Would you please transcribe, exactly as written, the lines of the entries below starting at the one that holds "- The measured" and ending at the one that holds "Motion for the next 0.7", both included?

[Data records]
>>>>>

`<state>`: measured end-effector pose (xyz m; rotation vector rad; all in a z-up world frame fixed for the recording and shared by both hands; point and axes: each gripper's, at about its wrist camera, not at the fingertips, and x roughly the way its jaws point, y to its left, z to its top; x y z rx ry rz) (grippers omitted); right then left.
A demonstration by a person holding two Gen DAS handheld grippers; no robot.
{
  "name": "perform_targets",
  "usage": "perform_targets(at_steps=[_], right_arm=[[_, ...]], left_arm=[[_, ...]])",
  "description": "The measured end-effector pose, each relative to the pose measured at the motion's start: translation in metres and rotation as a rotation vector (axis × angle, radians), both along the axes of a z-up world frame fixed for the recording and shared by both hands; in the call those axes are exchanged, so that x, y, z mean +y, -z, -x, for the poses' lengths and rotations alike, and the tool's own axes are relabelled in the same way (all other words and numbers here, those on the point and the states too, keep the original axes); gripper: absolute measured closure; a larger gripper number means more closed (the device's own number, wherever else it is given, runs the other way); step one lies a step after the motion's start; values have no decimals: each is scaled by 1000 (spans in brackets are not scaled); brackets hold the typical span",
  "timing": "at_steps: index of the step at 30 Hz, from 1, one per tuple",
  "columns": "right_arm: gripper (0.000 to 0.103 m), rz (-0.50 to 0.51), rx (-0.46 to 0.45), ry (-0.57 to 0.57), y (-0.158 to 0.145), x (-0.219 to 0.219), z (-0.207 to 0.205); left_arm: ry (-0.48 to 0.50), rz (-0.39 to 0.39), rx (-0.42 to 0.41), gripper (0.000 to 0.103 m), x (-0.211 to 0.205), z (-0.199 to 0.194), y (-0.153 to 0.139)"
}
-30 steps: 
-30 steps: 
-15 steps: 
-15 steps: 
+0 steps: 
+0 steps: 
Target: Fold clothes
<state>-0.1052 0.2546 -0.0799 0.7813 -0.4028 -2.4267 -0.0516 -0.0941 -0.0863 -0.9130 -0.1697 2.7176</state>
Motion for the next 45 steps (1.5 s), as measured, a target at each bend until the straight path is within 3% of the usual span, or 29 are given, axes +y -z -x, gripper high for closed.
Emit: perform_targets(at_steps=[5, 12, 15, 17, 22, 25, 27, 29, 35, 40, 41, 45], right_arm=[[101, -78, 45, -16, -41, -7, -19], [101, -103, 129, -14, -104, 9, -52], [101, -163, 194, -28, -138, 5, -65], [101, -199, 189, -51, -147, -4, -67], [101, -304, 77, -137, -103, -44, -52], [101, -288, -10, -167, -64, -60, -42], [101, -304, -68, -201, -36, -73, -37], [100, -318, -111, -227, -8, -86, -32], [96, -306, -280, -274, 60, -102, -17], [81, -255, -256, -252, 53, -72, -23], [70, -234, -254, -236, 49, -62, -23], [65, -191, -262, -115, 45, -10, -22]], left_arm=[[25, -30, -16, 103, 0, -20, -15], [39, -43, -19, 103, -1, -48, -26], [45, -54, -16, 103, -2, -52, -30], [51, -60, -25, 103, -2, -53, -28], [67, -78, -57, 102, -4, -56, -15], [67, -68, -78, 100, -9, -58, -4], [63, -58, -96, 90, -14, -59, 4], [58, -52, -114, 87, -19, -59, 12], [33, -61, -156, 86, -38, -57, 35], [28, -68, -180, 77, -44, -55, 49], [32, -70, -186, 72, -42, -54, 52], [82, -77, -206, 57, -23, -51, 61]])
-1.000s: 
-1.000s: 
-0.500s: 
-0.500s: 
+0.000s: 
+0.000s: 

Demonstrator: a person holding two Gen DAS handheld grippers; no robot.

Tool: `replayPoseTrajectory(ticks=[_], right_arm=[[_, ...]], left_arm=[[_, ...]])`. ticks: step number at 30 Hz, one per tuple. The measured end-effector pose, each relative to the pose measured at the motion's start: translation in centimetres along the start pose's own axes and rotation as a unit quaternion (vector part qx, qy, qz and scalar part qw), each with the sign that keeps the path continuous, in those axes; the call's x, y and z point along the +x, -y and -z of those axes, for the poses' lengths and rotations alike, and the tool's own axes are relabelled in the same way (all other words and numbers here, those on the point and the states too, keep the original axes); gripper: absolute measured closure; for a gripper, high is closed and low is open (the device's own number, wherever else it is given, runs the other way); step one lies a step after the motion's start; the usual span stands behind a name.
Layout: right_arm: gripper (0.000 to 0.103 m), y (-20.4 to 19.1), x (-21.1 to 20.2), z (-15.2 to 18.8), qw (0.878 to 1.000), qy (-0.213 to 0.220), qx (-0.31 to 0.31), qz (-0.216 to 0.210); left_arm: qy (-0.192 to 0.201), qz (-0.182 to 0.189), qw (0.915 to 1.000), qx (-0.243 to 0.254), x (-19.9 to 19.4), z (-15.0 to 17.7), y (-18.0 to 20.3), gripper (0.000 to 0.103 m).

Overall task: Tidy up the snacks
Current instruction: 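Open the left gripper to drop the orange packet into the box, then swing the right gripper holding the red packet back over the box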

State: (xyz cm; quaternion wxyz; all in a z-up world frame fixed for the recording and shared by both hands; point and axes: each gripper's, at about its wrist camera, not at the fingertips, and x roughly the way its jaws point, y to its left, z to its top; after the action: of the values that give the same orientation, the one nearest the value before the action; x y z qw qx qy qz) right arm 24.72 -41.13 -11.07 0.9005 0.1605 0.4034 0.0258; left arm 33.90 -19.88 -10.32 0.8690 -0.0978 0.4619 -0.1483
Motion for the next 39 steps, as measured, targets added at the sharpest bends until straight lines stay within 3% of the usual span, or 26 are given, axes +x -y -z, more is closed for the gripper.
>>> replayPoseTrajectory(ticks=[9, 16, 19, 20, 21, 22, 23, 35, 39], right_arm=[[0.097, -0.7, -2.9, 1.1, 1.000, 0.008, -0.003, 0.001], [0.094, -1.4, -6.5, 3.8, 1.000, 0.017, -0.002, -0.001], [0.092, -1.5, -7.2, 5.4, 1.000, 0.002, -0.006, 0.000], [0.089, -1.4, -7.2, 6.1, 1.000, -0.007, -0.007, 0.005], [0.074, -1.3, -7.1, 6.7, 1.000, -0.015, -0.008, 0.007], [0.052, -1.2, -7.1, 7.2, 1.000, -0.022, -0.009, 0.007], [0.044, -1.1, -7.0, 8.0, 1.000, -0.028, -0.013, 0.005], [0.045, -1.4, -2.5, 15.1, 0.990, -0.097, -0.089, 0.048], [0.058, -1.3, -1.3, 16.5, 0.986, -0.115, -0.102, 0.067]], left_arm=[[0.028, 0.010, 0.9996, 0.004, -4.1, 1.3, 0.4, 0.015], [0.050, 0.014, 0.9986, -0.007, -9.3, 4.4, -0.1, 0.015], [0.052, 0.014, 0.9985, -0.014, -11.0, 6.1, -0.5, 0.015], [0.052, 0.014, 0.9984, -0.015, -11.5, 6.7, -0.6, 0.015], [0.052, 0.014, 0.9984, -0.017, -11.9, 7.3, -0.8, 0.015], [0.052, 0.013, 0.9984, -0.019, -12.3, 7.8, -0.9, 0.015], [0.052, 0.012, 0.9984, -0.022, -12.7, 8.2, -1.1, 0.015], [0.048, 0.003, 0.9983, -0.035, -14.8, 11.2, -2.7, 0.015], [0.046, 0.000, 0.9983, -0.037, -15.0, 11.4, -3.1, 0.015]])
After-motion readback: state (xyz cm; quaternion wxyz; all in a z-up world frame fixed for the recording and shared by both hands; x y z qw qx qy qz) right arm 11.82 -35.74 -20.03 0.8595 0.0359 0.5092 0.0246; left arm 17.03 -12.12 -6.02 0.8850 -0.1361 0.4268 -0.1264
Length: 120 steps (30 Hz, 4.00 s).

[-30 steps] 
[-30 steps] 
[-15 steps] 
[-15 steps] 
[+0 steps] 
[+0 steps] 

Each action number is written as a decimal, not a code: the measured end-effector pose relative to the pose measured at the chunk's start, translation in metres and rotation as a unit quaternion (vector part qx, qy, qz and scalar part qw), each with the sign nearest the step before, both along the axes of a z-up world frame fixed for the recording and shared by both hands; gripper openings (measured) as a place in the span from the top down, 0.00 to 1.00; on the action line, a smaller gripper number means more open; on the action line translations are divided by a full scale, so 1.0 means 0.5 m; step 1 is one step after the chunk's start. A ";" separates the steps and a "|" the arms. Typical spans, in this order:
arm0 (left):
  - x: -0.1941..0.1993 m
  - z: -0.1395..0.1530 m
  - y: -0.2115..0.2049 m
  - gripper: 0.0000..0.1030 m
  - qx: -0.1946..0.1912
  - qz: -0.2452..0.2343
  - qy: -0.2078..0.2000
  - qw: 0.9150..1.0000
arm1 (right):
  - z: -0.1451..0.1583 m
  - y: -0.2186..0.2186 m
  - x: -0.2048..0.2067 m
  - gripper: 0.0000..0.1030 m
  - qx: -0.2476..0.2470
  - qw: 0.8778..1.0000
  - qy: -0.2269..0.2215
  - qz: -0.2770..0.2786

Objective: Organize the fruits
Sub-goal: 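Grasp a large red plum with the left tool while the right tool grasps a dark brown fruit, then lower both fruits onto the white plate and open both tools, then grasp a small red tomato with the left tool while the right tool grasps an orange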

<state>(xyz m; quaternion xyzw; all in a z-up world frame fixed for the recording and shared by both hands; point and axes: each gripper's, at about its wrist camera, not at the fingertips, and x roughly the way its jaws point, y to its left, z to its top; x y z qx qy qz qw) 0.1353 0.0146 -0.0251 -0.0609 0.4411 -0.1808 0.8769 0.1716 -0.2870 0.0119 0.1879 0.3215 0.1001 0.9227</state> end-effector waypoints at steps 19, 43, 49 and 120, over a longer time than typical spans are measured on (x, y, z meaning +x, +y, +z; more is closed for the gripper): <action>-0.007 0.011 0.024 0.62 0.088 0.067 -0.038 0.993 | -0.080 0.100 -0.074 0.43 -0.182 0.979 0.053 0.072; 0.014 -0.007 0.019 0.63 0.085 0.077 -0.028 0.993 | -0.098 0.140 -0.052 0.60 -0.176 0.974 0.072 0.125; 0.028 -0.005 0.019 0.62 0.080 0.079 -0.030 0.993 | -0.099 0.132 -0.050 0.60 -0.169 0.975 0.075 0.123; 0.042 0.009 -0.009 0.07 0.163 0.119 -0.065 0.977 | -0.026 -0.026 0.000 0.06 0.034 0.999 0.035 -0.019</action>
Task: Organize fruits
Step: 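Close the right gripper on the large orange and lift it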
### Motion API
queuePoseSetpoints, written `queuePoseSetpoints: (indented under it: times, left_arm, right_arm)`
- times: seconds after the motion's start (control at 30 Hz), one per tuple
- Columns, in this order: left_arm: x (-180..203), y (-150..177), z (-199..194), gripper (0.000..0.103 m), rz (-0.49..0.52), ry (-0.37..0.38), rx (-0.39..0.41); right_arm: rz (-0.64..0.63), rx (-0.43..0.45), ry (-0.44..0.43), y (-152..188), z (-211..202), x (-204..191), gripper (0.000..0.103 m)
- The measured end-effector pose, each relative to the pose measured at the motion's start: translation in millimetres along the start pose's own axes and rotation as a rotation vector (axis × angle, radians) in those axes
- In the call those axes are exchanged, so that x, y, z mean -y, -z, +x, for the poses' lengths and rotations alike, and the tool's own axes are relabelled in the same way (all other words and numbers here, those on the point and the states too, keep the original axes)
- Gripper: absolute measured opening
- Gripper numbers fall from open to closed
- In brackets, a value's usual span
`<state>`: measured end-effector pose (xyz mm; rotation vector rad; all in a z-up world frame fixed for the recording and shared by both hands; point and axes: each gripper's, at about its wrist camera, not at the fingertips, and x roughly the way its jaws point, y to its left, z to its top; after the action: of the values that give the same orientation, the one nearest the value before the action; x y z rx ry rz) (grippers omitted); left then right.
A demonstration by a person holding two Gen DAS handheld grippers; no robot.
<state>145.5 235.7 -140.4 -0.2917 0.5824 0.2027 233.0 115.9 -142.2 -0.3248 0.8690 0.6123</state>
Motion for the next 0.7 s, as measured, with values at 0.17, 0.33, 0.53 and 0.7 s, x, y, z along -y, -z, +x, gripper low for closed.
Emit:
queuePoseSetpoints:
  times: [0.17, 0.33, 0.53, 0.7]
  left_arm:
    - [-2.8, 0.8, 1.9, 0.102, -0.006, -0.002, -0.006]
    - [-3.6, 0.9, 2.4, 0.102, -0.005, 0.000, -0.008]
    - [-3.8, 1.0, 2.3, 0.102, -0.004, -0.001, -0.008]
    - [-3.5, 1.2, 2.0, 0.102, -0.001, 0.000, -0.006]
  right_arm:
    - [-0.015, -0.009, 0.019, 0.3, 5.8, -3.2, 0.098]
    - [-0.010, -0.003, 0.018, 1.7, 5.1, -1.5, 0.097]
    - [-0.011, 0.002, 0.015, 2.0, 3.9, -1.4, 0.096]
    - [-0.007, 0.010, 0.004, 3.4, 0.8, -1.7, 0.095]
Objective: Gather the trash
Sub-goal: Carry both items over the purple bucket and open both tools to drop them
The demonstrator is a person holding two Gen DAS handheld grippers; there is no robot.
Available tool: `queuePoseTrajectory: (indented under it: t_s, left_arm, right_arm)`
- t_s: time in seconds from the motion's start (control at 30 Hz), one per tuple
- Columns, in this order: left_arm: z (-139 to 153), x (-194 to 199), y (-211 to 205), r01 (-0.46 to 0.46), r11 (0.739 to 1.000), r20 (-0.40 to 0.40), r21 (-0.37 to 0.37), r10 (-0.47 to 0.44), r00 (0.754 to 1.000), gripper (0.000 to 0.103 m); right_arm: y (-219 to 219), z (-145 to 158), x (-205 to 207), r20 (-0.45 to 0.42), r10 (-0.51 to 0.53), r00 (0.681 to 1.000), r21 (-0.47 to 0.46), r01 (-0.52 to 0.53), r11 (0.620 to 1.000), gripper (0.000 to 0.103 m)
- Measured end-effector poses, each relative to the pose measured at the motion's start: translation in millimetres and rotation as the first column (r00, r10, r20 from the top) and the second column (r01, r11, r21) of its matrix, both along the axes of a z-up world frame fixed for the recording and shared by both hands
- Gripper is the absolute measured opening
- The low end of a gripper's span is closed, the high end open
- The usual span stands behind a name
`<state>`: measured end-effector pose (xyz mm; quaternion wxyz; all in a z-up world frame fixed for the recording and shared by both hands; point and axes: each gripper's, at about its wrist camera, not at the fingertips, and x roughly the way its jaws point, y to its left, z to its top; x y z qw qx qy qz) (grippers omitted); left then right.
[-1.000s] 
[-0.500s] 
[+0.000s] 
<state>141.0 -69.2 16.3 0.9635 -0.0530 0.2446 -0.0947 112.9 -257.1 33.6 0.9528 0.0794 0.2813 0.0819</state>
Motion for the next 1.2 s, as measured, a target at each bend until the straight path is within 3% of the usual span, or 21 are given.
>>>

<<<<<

--- YOUR SOLUTION ---
- The measured end-effector pose, each relative to the pose measured at the motion's start: translation in millimetres along the start pose's own axes and rotation as a rotation vector (axis × angle, radians) in those axes
- In the call those axes are exchanged, so that x, y, z mean -y, -z, +x, for the poses' lengths and rotations alike, and the tool's own axes are relabelled in the same way (all other words and numbers here, those on the point and the states too, keep the original axes)
- Gripper: absolute measured opening
- Gripper numbers fall from open to closed
- In brackets, a value's usual span
`<state>`: measured end-effector pose (xyz mm; rotation vector rad; all in a z-up world frame fixed for the recording and shared by both hands; point and axes: each gripper's, at about its wrist camera, not at the fingertips, and x roughly the way its jaws point, y to its left, z to its top; after the action: of the values that give the same orientation, the one nearest the value before the action; x y z rx ry rz) (grippers omitted); left then right.
A demonstration by a person holding two Gen DAS handheld grippers; no robot.
<state>145.5 235.7 -140.4 -0.2917 0.5824 0.2027 233.0 115.9 -142.2 -0.3248 0.8690 0.6123</state>
Motion for the next 0.7 s, as measured, with values at 0.17, 0.33, 0.53 and 0.7 s, x, y, z along -y, -z, +x, gripper low for closed.

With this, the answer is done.